• HOW TO COMPLETE THIS TASK
Print the complete listing so that it matches the original exactly.

# # # #

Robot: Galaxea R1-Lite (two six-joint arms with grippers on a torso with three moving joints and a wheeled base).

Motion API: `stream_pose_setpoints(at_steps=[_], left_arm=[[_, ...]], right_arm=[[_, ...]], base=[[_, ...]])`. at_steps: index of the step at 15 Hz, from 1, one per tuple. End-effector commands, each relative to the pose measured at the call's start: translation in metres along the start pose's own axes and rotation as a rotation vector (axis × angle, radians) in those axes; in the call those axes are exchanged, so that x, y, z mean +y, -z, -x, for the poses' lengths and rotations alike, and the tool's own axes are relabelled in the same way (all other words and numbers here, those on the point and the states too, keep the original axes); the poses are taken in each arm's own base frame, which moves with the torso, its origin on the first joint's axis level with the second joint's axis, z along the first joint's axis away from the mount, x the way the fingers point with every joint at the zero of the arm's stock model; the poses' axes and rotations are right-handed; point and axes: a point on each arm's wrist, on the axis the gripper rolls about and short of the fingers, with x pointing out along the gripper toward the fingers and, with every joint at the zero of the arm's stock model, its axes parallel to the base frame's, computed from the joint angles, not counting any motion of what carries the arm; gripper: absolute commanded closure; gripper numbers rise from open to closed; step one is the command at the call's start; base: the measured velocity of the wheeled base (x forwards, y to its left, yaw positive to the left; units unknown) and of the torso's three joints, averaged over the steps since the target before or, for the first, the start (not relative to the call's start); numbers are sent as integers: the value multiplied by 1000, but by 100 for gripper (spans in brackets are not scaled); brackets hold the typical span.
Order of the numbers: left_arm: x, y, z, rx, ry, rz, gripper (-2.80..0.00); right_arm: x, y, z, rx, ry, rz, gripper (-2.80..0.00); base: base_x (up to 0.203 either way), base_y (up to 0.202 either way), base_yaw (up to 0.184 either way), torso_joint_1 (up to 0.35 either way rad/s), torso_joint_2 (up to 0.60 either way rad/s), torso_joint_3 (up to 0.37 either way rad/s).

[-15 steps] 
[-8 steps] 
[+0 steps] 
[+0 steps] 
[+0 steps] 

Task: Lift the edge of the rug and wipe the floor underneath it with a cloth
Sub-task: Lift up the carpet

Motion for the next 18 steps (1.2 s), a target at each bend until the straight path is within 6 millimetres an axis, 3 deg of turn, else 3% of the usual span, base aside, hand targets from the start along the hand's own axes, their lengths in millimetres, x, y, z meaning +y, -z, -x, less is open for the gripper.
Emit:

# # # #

• SOLUTION TO THE PROBLEM
Robot: Galaxea R1-Lite (two six-joint arms with grippers on a torso with three moving joints and a wheeled base).

Motion API: `stream_pose_setpoints(at_steps=[_], left_arm=[[_, ...]], right_arm=[[_, ...]], base=[[_, ...]])`. at_steps: index of the step at 15 Hz, from 1, one per tuple. End-effector commands, each relative to the pose measured at the call's start: translation in metres along the start pose's own axes and rotation as a rotation vector (axis × angle, radians) in those axes; in the call those axes are exchanged, so that x, y, z mean +y, -z, -x, for the poses' lengths and rotations alike, and the tool's own axes are relabelled in the same way (all other words and numbers here, those on the point and the states too, keep the original axes); the poses are taken in each arm's own base frame, which moves with the torso, its origin on the first joint's axis level with the second joint's axis, z along the first joint's axis away from the mount, x the way the fingers point with every joint at the zero of the arm's stock model; the poses' axes and rotations are right-handed; point and axes: a point on each arm's wrist, on the axis the gripper rolls about and short of the fingers, with x pointing out along the gripper toward the fingers and, with every joint at the zero of the arm's stock model, its axes parallel to the base frame's, computed from the joint angles, not counting any motion of what carries the arm; gripper: absolute commanded closure; gripper numbers rise from open to closed; step one is the command at the call's start; base: the measured velocity of the wheeled base (x forwards, y to its left, yaw positive to the left; units unknown) and of the torso's three joints, averaged over the steps since the target before or, for the first, the start (not relative to the call's start); numbers are sent as integers: the value multiplied by 1000, but by 100 for gripper (spans in brackets are not scaled); brackets hold the typical span.
Order of the numbers: left_arm: x, y, z, rx, ry, rz, gripper (-2.80..0.00); right_arm: x, y, z, rx, ry, rz, gripper (-2.80..0.00); base: base_x (up to 0.203 either way), base_y (up to 0.202 either way), base_yaw (up to 0.184 either way), torso_joint_1 (up to 0.35 either way rad/s), torso_joint_2 (up to 0.60 either way rad/s), torso_joint_3 (up to 0.37 either way rad/s).

[-15 steps] 
[-8 steps] 
[+0 steps] 
[+0 steps] 
[+0 steps] 

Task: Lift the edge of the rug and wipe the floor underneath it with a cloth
Sub-task: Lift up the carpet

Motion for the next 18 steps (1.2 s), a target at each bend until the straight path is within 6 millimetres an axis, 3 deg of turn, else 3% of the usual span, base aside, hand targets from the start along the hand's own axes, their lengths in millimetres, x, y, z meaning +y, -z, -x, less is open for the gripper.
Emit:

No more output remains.